Sudbury’s $30 million Plas des Arts construction to progress through the winter


Ontario Construction News staff writer

Cold weather and snow won’t stop construction on the multidisciplinary arts centre in downtown Sudbury.

The construction for Place des Arts on the corner of Larch and Elgin streets started behind schedule in August and will continue through the winter.

Once the $30 million project is complete, Place des Arts will be a contemporary arts and culture facility for francophones — which includes a 299-seat theatre, art gallery, bookstore and early childhood autistic centre.

Place des Arts is on track to open by December 2020, says executive director Leo Therrien.

During the winter months, workers will use orange tarps and heaters to warm up the areas where they’re working and warm the concrete before it’s poured.

“The plan is still to have it done by Christmas next year and put a nice ribbon on it for a nice gift to Sudbury,” said Therrien.

The final design of Place des Arts, a $30-million project that bills itself as a multidisciplinary arts centre of excellence in downtown Sudbury, is a four-storey, 40,000 sq. ft. structure on Elgin Street.

Funds have been provided by federal, provincial and municipal sources.

The design is a joint venture between two firms: Sudbury’s Yallowega Belanger Salach and Toronto-based Moriyama & Teshima Architects.

Stephane Gauthier, chair of Place des Arts, said the design itself draws from the world around it, both natural and man-made.

“We wanted to feel that this building has sort of grown from within the soil in time,” Gauthier told the media.

The architecture also echoes the King Edward Hotel which once stood on the same property. It will make use of Corten steel, a dark metal that oxidizes and takes on a rusty hue after about a year of exposure to the elements.

“It’s rusted steel that stabilizes after six months and it has the colour of our geological land,” Gauthier said. “But it also has a very clear reference to our industrial past and present, whether it be rails or mining and industrial fields.”

Caroline Mulroney, Ontario’s Minister Responsible for Francophone Affairs, says the quest to capture the spirit of the Francophone community is a “foundational element” of the design.

“This speaks to the soul of the community and the architecture and the spirit of the north,” Mulroney said.

In September, Council approved a request from the arts and culture centre for $7.5 million, which will be used to cover the upfront costs of construction.

According to a staff report, “Place des Arts has requested the city’s consent to a mortgage of its lease with the city. The organization is securing a line of credit for $7.5 million from Caisse Populaire Voyageurs Inc., which is payable on demand, and the organization is seeking to secure it by way of a mortgage against the lease on the property,”

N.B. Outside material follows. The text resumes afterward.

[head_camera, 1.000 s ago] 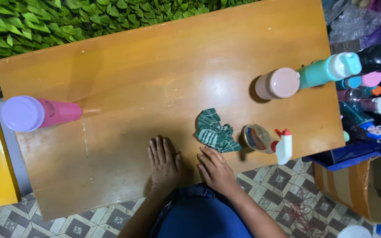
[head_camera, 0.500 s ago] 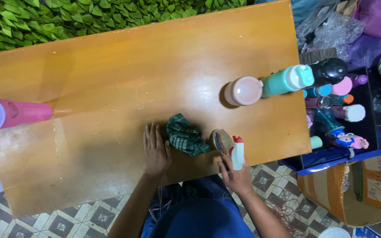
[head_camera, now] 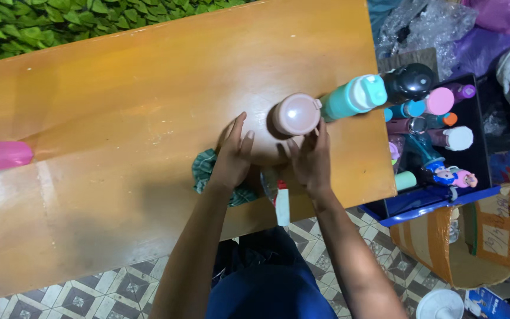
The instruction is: The person retrieves several plastic containers from a nearby tray and places them on a wooden table. They wipe the table surface with a cloth, then spray a cleaning solution onto a pink container and wipe it thoroughly. The person also wipes the container's lid and reassembles it. They repeat a similar process with a beige container, spraying and wiping it with the cloth.
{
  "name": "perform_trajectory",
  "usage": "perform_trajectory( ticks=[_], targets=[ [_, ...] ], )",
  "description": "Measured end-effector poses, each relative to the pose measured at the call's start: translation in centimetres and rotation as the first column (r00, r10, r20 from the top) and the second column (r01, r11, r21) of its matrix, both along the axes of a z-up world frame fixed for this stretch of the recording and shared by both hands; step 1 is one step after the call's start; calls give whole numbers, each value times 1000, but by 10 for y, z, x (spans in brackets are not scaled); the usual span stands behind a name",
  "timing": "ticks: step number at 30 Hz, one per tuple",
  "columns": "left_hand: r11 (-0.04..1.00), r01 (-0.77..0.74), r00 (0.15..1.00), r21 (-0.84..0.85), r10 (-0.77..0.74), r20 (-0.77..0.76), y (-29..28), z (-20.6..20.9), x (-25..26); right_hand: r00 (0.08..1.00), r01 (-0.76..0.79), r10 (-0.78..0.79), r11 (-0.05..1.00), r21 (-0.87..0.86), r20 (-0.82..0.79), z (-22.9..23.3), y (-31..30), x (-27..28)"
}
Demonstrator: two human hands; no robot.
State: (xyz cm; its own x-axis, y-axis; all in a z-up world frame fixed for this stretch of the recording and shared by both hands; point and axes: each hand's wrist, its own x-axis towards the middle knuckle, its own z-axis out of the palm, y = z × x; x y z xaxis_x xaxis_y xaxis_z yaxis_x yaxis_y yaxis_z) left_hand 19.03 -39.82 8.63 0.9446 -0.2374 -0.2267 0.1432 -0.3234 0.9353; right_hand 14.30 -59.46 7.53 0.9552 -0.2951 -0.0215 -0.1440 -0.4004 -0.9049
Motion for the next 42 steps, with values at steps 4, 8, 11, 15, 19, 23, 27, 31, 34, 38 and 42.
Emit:
perform_trajectory(
  ticks=[4, 8, 11, 15, 19, 23, 27, 31, 34, 38, 42],
  targets=[
    [999, 17, 990, -48, -23, -141, -25, 5, 14, 999, 26, -15, 969, 245, -49, 8, 11, 14],
    [995, 8, 979, -103, -29, -202, -34, 11, 18, 987, -160, 161, 969, 190, 11, 11, 14, 15],
    [990, -94, 994, -102, 88, -64, -30, 11, 18, 955, -271, 287, 948, 168, -76, 6, 7, 21],
    [979, -204, 978, -4, 203, -52, -12, 12, 19, 844, -430, 490, 861, 272, -219, 1, 0, 39],
    [970, -227, 972, -86, 232, 47, 15, 16, 11, 681, -471, 568, 823, 316, -462, 2, 12, 52],
    [940, -340, 936, 31, 335, 104, 33, 19, 7, 599, -612, 683, 727, 311, -418, 7, 29, 61],
    [923, -352, 931, 156, 362, -41, 53, 20, 2, 548, -620, 740, 672, 405, -390, 15, 40, 68],
    [913, -335, 939, 231, 345, -4, 73, 22, -4, 448, -683, 682, 679, 271, -578, 42, 47, 77],
    [905, -390, 920, 170, 375, 116, 91, 21, -11, 461, -757, 636, 646, 99, -619, 77, 54, 83],
    [860, -446, 872, 247, 356, 334, 126, 17, -21, 497, -808, 447, 550, -209, -744, 127, 78, 81],
    [856, -503, 833, 117, 443, 332, 158, 10, -28, 617, -772, 500, 532, -347, -607, 162, 103, 55]
  ],
)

The terms of the lease require the city’s consent for such a mortgage.

Formerly a parking lot, the space will house a concert hall, multi-purpose studio, the Galerie du Nouvel-Ontario, a 40-seat bistro with a seasonal sidewalk terrace, a boutique, an early childhood artistic centre with a playground and office space.

The municipality previously contributed $5.5 million, to be disbursed over three years. So far, it has released one funding installment and a second $1 million payment is expected in the next several weeks, as the project has achieved the milestones associated with this allotment of funds – including site plan control agreement, awarding of the construction contract and issuance of the conditional building permit.

A third disbursement of $1.5 million is expected in spring 2020, when construction is 50 per cent completed.

In addition, Sudbury contributed the downtown parking lot and about $150,000 in operating costs for 2019.

Meredith Armstrong, the city’s acting director of economic development, says the arrangement “is a pretty standard approach for assisting with cash flow in capital projects like this.”

“It allows the project to keep paying contractors, keep the work rolling, and then submit those expenses to senior levels of government for reimbursement.”

The project also received $8.25 million in funding from Ontario and $12.5 million from the federal government.